Villegas, a longtime Sheriff’s Department special officer, described the raises as unreasonably large when he voted against them.
“In law enforcement, we have a saying: ‘Do the right thing and you won’t have to worry about anything,’” Villegas said at the Feb. 5 meeting, addressing the police officers in the council chambers.
“I always want to say that ‘I’m with you, I’ll always be with you’…But we have to be reasonable,” he said.
§
The proposed funding authorization, if approved by the council, would allow the use of $4.2 million from Santa Ana’s general fund to pay for the police raises through the end of the fiscal year on June 30. (The remaining $0.1 million would come from other funds.)
City staff estimate the raises will push Santa Ana’s budget shortfall this year from an estimated $600,000 to $4.8 million, after taking into account the extra money available from a sales tax increase approved by voters in November.
The sales tax increase is estimated to bring $60 million extra each year into the city’s general fund, though it won’t start rolling in until April.
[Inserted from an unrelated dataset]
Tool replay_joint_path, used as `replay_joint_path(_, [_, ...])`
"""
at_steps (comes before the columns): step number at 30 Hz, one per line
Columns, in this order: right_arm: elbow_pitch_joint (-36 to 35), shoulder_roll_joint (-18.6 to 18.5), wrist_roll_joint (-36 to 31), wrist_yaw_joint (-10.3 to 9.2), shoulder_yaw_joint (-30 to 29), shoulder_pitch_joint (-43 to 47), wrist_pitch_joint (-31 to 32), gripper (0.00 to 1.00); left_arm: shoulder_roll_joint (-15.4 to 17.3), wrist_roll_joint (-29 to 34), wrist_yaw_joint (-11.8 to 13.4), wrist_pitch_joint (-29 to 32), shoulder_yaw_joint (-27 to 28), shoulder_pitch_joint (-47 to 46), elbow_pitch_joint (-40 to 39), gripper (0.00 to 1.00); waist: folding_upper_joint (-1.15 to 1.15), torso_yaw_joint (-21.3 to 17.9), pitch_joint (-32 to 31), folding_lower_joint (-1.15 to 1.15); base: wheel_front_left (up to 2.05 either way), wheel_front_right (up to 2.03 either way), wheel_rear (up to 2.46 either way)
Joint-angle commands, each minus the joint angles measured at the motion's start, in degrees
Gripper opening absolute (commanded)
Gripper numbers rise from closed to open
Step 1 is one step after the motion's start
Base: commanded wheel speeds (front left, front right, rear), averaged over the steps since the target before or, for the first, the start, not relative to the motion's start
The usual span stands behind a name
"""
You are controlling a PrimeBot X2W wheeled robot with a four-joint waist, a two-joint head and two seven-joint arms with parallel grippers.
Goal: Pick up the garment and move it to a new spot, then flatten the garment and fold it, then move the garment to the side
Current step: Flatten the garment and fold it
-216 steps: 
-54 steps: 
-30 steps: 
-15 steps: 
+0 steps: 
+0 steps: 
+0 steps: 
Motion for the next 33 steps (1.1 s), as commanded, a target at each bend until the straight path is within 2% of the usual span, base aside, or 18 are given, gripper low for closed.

City officials estimate $40 million per year of the tax increase would be needed to cover the city’s pre-existing budget shortfall as of 2021, not including the new police raises or any other employee raises. That leaves about $20 million per year for other expenses.
The raises would cost $12.3 million per year starting in the 2021 fiscal year, equivalent to more than half of the estimated extra sales tax money available for expanding city services such as homeless response and youth-related spending, according to city staff estimates.
Under the city’s new contract with the police union, the raises are retroactive to July 2018 and continue to rise across three additional dates through July 2020.